Senate debates
Monday, 10 February 2025
Matters of Urgency
Cost of Living
4:53 pm
Varun Ghosh (WA, Australian Labor Party) Share this | Hansard source
Australians are facing significant cost-of-living pressures, but there's an incorrect premise in this urgency motion, which is that this is as a result of the policies or the actions of the Albanese government. That's a premise that's simply not supported by the actual numbers on inflation and real wages.
Cost of living in this country is a function of what things cost for people day to day, how much they earn by way of their wages or income and the support that government provides in addition. In relation to those three things, what the numbers actually bear out, once you look past all the rhetoric, is that things are heading in the right direction in terms of inflation. Things are heading in the right direction in terms of the real wages of people in this country. While we are in this cost-of-living crisis, the Labor government is actually supporting people to try and help them get through it. The coalition narrative amounts to, 'We made a huge mess on those three metrics, but you guys haven't cleaned it up fast enough, so you should give us back the keys,' and I think that that's just flawed at its heart.
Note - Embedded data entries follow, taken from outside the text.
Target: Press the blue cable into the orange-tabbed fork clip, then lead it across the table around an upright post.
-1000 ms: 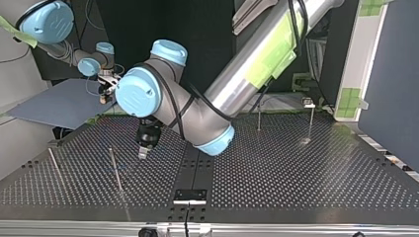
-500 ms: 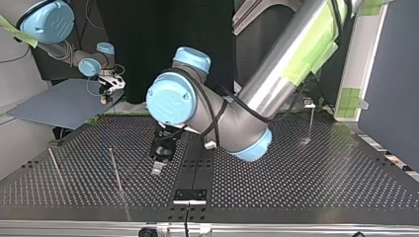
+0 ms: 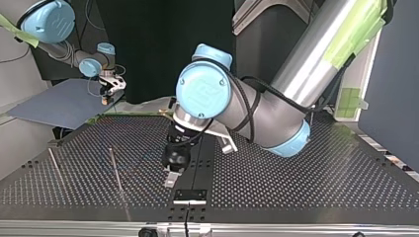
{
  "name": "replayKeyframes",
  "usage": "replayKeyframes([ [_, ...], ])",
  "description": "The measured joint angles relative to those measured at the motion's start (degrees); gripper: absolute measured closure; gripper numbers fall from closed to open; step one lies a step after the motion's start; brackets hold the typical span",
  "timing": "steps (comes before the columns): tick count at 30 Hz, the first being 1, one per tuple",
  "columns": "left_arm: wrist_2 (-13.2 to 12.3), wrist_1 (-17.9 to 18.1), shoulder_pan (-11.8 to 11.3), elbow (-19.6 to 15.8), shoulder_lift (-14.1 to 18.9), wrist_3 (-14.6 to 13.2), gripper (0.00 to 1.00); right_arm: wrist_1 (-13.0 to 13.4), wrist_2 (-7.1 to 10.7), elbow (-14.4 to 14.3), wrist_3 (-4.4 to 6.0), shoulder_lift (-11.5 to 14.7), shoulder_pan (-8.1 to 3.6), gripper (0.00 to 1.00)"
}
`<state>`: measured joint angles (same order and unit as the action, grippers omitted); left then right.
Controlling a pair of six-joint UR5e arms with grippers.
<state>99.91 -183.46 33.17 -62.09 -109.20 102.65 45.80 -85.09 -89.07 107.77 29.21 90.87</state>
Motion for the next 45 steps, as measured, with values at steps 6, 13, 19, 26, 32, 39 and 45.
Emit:
replayKeyframes([
  [6,-0.02,2.77,-0.02,-2.79,2.79,0.01,0.00,0.00,0.00,0.00,0.00,0.06,0.12,1.00],
  [13,0.00,6.28,-0.02,-6.28,6.29,-0.33,0.00,0.00,0.00,0.01,0.00,0.19,0.24,1.00],
  [19,-0.80,9.18,-0.26,-9.17,9.18,1.21,0.00,-0.07,0.00,0.03,0.00,0.29,0.37,1.00],
  [26,-1.52,12.48,-0.25,-12.49,12.46,2.97,0.00,-0.08,0.00,0.02,0.00,0.43,0.47,1.00],
  [32,-1.14,15.13,-0.46,-15.12,13.46,4.06,0.00,-0.15,0.00,0.00,0.00,0.59,0.49,1.00],
  [39,0.89,18.63,-1.18,-18.61,13.43,7.30,0.00,-0.26,0.00,0.00,0.00,0.82,0.60,1.00],
  [45,2.96,21.48,-1.56,-21.48,13.41,8.75,0.00,-0.42,0.00,-0.01,0.00,0.97,0.73,1.00],
])
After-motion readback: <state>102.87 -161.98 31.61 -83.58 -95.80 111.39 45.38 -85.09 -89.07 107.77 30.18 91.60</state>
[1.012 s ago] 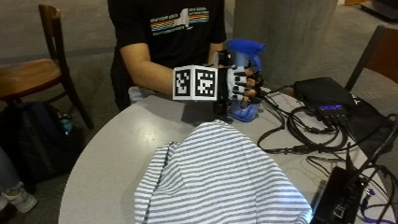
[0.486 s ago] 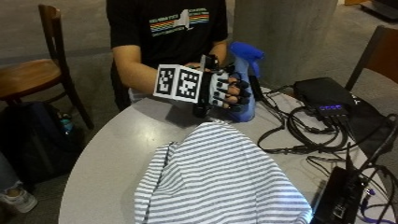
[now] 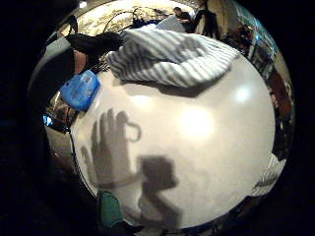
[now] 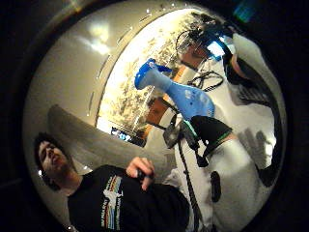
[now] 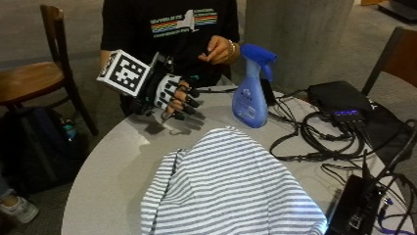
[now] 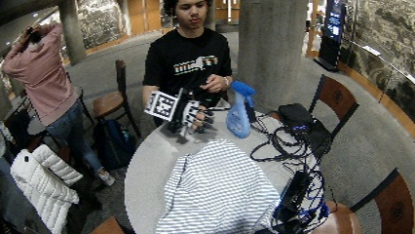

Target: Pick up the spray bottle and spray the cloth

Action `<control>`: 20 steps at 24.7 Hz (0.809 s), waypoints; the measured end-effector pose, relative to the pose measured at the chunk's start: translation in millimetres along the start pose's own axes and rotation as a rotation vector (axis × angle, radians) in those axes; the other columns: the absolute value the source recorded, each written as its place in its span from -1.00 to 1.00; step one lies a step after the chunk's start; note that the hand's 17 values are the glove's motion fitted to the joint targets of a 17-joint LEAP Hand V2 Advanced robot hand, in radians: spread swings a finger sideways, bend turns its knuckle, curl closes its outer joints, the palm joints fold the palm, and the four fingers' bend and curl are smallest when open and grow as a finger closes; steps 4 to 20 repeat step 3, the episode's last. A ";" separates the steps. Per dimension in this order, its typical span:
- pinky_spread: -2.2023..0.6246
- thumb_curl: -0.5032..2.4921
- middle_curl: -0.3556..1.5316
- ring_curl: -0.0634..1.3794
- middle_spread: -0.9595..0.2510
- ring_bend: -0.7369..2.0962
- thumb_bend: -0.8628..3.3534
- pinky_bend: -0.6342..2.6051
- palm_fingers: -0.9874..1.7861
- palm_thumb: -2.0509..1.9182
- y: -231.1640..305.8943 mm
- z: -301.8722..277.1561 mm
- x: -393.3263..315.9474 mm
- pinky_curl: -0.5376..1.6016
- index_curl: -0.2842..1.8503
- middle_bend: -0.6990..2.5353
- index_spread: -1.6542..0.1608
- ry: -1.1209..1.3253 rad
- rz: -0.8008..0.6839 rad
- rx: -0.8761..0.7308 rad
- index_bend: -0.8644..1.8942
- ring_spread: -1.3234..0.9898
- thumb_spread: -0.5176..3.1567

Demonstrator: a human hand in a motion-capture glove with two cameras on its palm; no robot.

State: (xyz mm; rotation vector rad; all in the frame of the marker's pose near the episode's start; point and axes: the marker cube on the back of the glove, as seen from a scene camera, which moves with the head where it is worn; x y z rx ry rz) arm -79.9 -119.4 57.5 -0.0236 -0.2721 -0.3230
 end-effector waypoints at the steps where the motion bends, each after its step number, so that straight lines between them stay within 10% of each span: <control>1: 0.64 -0.34 -0.16 -0.40 0.59 -0.25 -0.60 -0.38 0.40 0.41 6.9 -5.4 4.2 -0.19 -0.37 -0.42 0.60 0.028 0.003 0.008 -0.27 0.12 -0.15; 20: 0.64 -0.35 -0.15 -0.41 0.59 -0.26 -0.60 -0.39 0.42 0.42 15.0 -10.9 9.3 -0.20 -0.37 -0.42 0.60 0.063 0.004 0.018 -0.27 0.11 -0.15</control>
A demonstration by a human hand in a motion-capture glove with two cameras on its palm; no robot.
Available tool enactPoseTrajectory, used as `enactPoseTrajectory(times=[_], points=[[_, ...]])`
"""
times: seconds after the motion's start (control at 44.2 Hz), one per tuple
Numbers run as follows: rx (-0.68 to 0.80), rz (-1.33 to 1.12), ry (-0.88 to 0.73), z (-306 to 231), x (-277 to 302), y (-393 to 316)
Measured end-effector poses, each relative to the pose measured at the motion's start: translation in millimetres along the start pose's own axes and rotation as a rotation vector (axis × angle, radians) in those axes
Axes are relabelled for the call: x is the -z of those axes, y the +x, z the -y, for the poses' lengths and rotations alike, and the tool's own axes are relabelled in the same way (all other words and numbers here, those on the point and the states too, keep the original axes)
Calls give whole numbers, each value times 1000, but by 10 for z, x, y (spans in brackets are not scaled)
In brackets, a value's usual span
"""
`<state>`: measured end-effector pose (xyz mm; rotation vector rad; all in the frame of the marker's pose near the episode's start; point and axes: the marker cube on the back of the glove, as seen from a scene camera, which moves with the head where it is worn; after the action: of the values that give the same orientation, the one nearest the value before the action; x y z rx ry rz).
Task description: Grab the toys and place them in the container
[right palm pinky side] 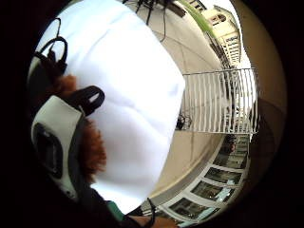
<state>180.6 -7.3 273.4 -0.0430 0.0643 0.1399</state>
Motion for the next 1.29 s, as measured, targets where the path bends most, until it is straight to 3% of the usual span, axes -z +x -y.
enactPoseTrajectory(times=[0.136,0.249,0.362,0.61,0.791,0.927,1.289], points=[[-1,-1,-105,-11,64,-12],[-61,19,35,139,268,-60],[-23,28,-92,68,817,-91],[-5,77,86,296,2384,-416],[5,66,205,238,3238,-1173],[56,53,266,94,3574,-1980],[287,83,192,-365,3373,-4098]])
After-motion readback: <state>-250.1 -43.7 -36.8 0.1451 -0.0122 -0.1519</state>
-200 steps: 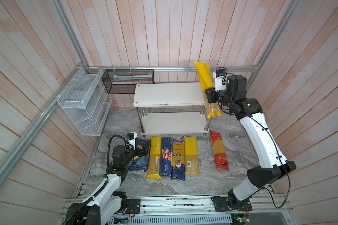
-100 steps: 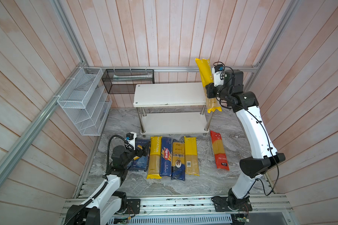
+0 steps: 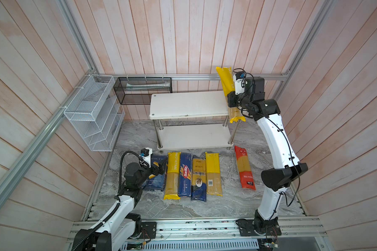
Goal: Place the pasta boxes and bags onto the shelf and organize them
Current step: 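Carry the yellow bag over the top shelf with the right gripper, then lower the yellow bag flat onto the top shelf and open the right gripper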
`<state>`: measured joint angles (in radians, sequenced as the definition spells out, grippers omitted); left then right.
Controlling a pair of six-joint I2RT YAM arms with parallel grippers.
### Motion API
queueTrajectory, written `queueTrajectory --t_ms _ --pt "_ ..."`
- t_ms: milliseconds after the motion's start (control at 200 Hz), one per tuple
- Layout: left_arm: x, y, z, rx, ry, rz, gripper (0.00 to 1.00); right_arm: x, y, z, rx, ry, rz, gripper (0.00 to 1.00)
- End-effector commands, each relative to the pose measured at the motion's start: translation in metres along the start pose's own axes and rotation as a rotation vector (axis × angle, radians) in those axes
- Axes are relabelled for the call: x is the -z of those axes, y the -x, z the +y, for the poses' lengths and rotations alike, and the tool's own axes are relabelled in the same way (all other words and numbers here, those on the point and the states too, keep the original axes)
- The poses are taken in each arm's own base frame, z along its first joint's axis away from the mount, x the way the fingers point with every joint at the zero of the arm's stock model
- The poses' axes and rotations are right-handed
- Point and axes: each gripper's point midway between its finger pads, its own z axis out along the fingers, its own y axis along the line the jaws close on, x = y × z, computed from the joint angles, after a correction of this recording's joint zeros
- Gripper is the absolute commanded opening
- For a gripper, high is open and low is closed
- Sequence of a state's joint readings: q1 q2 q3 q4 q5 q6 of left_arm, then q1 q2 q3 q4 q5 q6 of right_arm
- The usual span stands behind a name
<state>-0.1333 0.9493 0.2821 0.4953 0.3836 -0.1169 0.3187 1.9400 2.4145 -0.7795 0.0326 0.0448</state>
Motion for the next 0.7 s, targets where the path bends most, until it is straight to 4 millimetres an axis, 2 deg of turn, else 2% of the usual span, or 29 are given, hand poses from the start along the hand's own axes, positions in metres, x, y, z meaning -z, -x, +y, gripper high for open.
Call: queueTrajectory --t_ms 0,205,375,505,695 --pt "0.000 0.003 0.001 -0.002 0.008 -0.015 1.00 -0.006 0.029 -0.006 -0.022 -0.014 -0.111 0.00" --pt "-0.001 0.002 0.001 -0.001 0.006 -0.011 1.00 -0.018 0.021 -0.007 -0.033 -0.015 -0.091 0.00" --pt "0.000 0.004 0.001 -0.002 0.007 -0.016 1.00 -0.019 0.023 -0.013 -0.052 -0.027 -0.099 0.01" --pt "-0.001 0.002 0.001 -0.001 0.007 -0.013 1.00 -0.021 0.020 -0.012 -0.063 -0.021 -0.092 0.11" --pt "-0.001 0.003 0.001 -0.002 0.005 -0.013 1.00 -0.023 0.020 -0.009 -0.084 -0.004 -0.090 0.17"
But let's talk about inflation. I spoke last week about the profligate spending of the Morrison government, but the numbers don't bear out their argument today. I'm going to use two sets of numbers to make that point. The first is headline inflation, not seasonally adjusted, and the second is trimmed mean inflation, and that is going to be seasonally adjusted. That's the way the RBA reports those numbers.
If we go back to March 2022, those numbers were at 5.1 per cent headline and then 3.8 per cent trimmed mean, and then they start to ratchet up. They ratchet up through June 2022 to 6.1 per cent headline and 4.9 per cent trimmed mean, and then they ratchet up again in September to 7.3 per cent and six per cent and then again in December to 7.8 per cent and 6.8 per cent. That's the lag, the inflationary hangover, of Morrison government policies. And then you start to see that inflation moderate, you start to see some of the economic signals slow a little and you see some of the anti-inflationary policies of the Albanese government start to work. That number comes down and down and down until we have, most recently, in December 2024, a number of 2.4 per cent of headline inflation, not seasonally adjusted. That's back in the Reserve Bank band. That's inflation within target—from 7.8 per cent to 2.4 per cent. But, if you want to exclude the most volatile parts of the CPI—that is, trimmed mean inflation—it's down to 3.2 per cent, so we're slightly out of band. But, if you talk about the trajectory, it's been coming down and down. While the government has got inflation under control, we would accept that prices remain really high for people, and that's partly the reason we've been providing all this cost-of-living relief.
The other thing I want to talk about is real wages, because that's the other piece of the puzzle. If your real wages are going up, you've got more money to spend, and real wages have gone up in the last four quarters. But where it really hurts—this is where the Morrison government and their policies of trying to suppress wage growth really hurt ordinary Australians—is where you've got inflation high on one hand and real wages going down on the other. If you look at those numbers across that timeframe—I'll show you two or three data points—headline inflation in June 2022 was 6.1 per cent, and real wages fell 3.4 per cent. When costs are going up and wages are going down, that hurts people. When we got to the Morrison hangover's peak in December 2022, it was 7.8 per cent headline inflation, and real wages fell 4.4 per cent. That's the cost-of-living pinch that people feel when the money coming in is going down and the money going out is going up, and we've reversed that. Real wages are now growing again. We've had four quarters of small but promising real wages growth.
What are we doing about the pain for ordinary Australians? There are lots of measures that we've talked about in this chamber for the last year, but I'll focus on two. The first is tax cuts for every Australian—that is, every Australian taxpayer got a tax cut on 1 July 2024. And that was most helpful to the people earning $45,000 or less, who weren't going to get anything before. The second is energy bill relief, which you've heard a lot about. Inflation is trending down. Real wages are growing again, and we are trying to assist Australians with their cost-of-living pressures.